## Exercise goal
Return the lines of the data below in which the string "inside" occurs.

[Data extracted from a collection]
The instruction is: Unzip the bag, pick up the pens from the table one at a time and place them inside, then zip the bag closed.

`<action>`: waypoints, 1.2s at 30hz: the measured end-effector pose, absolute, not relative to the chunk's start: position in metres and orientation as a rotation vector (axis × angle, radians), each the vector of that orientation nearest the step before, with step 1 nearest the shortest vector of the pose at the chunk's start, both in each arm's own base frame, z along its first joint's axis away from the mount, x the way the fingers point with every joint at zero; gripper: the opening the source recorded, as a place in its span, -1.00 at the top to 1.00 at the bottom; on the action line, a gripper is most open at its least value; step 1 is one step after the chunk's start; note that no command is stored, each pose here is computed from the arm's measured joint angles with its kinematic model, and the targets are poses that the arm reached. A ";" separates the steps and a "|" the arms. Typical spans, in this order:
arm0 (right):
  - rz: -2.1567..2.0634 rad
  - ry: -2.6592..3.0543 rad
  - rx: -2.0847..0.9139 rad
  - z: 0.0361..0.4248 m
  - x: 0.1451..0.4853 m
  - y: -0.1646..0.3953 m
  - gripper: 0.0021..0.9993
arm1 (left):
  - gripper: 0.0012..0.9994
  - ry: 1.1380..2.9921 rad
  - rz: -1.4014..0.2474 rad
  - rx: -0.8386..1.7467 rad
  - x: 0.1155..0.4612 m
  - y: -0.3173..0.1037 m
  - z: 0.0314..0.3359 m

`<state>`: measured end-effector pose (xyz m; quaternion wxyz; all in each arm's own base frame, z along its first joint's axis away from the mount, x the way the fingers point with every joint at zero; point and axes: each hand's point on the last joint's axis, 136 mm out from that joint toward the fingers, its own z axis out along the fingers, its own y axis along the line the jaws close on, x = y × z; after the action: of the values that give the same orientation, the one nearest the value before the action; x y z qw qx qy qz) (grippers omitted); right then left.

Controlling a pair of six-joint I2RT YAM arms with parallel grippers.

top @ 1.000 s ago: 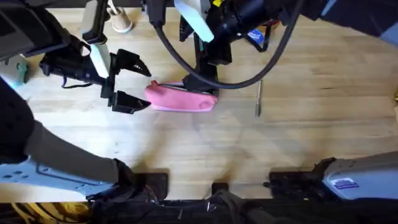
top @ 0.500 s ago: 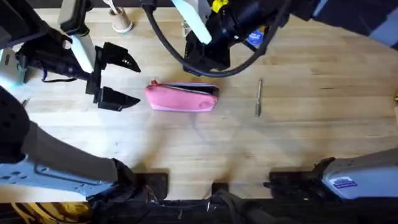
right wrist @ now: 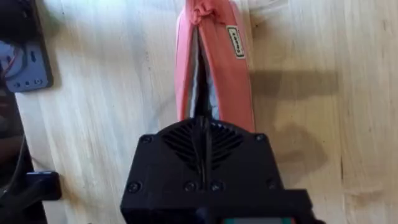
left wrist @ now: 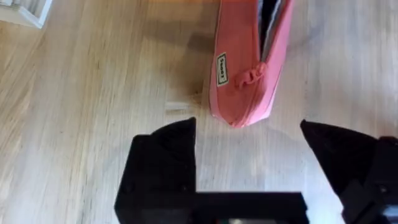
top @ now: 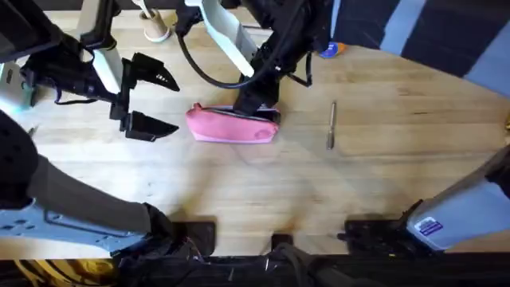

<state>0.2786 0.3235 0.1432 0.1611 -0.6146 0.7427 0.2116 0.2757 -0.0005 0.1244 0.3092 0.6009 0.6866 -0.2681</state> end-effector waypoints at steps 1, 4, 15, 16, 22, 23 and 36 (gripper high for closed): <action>0.609 2.128 -1.756 0.140 0.279 0.324 0.93 | -0.99 1.814 -0.707 1.588 0.276 0.000 0.124; 0.616 2.150 -1.761 0.131 0.280 0.325 0.93 | -0.99 1.813 -0.703 1.589 0.276 0.000 0.124; 0.777 2.107 -1.773 0.103 0.280 0.355 0.93 | -0.99 1.811 -0.699 1.591 0.277 0.000 0.124; 0.791 2.106 -1.781 0.100 0.277 0.358 0.93 | -0.99 1.811 -0.699 1.591 0.277 0.000 0.124; 0.823 2.114 -1.800 0.094 0.269 0.363 0.36 | -0.99 1.812 -0.700 1.591 0.277 0.000 0.124; 0.824 2.112 -1.800 0.094 0.269 0.364 0.04 | -0.99 1.811 -0.699 1.591 0.277 0.000 0.124; 0.815 2.114 -1.800 0.093 0.270 0.363 -0.99 | -0.99 1.811 -0.699 1.591 0.277 0.000 0.124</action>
<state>0.2696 0.3633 0.0928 0.1237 -0.6172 0.7249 0.2797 0.2770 0.0001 0.1238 0.3105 0.6024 0.6860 -0.2648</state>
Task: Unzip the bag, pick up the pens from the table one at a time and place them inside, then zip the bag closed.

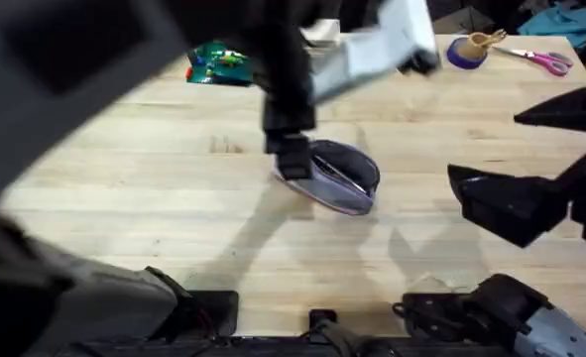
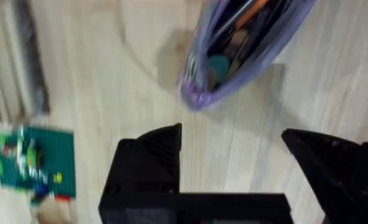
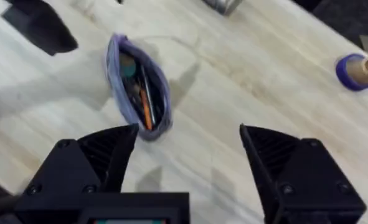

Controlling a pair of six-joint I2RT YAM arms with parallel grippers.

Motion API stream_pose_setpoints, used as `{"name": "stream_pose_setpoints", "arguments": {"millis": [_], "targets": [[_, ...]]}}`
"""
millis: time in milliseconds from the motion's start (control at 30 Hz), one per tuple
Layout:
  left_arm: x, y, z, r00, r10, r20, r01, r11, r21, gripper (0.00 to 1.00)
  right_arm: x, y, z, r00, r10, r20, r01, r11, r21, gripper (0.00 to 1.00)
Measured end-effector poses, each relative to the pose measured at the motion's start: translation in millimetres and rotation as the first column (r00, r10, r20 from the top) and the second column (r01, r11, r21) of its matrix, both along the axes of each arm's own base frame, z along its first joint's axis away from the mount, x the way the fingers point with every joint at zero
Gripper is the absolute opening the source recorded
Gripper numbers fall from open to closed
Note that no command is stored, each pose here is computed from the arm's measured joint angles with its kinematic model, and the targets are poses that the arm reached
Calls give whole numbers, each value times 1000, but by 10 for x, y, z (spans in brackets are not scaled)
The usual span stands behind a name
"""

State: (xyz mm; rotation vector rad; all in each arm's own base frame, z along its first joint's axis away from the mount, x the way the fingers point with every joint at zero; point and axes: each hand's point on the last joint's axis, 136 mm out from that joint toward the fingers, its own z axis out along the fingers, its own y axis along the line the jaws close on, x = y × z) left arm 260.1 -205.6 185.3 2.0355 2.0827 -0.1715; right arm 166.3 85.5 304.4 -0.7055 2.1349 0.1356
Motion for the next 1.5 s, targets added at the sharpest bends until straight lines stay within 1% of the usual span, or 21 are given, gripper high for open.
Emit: {"name": "stream_pose_setpoints", "arguments": {"millis": [133, 200, 300, 367, 500, 600, 733, 867, 967, 1067, 1167, 1267, 1367, 1500], "targets": [[56, 350, 230, 995, 99, 33, -98, 995, -32, 995, 77, 47, 120, 999, -12, 46, 10, 999, 45, 997], [65, 512, 287, 990, 141, 20, -140, 989, -51, 995, 114, 70, 178, 998, -18, 67, 13, 998, 67, 998], [62, 719, 312, 982, 186, -27, -187, 979, -82, 995, 161, 99, 221, 997, -31, 74, 24, 995, 92, 998], [79, 824, 321, 976, 210, -53, -214, 971, -109, 995, 212, 130, 219, 997, -41, 65, 34, 994, 103, 999], [171, 1027, 370, 962, 262, -73, -271, 945, -183, 995, 378, 233, 167, 998, -63, 27, 60, 991, 117, 998], [232, 1172, 408, 951, 299, -80, -309, 922, -233, 995, 569, 350, 112, 996, -88, -7, 88, 987, 136, 998], [272, 1315, 458, 943, 323, -86, -334, 896, -292, 995, 824, 517, -16, 991, -118, -64, 127, 979, 156, 997], [263, 1377, 513, 947, 309, -89, -320, 880, -352, 995, 1028, 760, -155, 989, -90, -121, 112, 975, 190, 998], [280, 1393, 553, 954, 291, -73, -296, 872, -390, 995, 1171, 963, -256, 986, -54, -159, 90, 970, 226, 998], [292, 1397, 580, 959, 277, -59, -276, 868, -413, 995, 1294, 1101, -345, 981, -43, -188, 91, 963, 255, 998], [308, 1384, 577, 965, 258, -50, -255, 869, -425, 995, 1399, 1201, -430, 976, -43, -212, 103, 956, 276, 998], [331, 1361, 492, 969, 237, -70, -244, 866, -437, 995, 1448, 1245, -502, 971, -48, -235, 115, 953, 280, 998], [340, 1336, 320, 968, 216, -127, -251, 859, -446, 995, 1461, 1263, -552, 966, -50, -252, 122, 952, 279, 998], [419, 1308, 68, 959, 200, -199, -272, 844, -463, 995, 1467, 1275, -572, 961, -61, -271, 142, 946, 291, 998]]}}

## Exercise output
The instruction is: Unzip the bag, pick up the pens from the table one at a time and place them inside, then zip the bag closed.
Task: Unzip the bag, pick up the pens from the table one at a time and place them inside, then zip the bag closed.

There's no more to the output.